▸ **Activity**: Please give again, exactly and in full, each line from the one holding "the left white" to the end of the listing.

▸ **Available records**:
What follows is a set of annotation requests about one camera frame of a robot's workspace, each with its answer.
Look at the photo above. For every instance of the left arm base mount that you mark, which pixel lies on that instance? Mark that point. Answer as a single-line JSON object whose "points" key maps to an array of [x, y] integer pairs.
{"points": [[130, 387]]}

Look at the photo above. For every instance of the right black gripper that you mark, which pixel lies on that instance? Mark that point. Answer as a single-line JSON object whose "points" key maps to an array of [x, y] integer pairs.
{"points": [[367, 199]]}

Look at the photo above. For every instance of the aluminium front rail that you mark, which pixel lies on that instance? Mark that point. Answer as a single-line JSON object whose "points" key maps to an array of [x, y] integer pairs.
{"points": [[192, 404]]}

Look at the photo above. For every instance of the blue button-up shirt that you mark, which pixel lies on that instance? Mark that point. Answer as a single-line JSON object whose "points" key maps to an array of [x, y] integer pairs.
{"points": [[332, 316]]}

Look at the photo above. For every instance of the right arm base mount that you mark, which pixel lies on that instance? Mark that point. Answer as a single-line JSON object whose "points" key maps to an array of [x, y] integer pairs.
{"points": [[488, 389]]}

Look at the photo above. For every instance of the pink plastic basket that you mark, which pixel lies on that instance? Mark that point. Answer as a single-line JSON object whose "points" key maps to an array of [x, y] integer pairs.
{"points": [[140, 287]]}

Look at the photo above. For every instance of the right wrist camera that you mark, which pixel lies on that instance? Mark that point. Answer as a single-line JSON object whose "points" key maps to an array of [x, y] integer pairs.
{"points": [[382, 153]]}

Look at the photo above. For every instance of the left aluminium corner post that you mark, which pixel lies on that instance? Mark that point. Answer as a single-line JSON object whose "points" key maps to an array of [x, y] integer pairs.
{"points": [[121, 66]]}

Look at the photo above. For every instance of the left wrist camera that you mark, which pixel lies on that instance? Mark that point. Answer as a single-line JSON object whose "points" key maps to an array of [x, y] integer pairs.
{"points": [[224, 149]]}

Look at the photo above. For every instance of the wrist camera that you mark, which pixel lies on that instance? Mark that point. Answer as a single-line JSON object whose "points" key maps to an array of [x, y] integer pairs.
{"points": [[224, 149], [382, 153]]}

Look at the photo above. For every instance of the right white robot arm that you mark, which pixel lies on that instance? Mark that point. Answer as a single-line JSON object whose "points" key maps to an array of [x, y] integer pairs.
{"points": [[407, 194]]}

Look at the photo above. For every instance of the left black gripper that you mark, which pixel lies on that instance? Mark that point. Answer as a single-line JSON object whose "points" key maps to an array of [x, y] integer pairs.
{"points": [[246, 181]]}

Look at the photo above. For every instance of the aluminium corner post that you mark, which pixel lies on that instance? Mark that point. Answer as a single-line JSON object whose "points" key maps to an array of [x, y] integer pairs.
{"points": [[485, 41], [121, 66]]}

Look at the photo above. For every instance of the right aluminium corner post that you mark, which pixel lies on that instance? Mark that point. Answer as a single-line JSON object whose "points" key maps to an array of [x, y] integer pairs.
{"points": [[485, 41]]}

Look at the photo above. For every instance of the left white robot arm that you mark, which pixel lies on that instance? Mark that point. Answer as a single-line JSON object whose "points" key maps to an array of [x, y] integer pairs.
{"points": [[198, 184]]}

▸ **Answer for the task**:
Look at the photo above. For every instance of the left white robot arm that you mark, which pixel lies on that instance? Mark that point. Answer as a single-line JSON object whose "points" key maps to an array of [x, y] integer pairs.
{"points": [[198, 184]]}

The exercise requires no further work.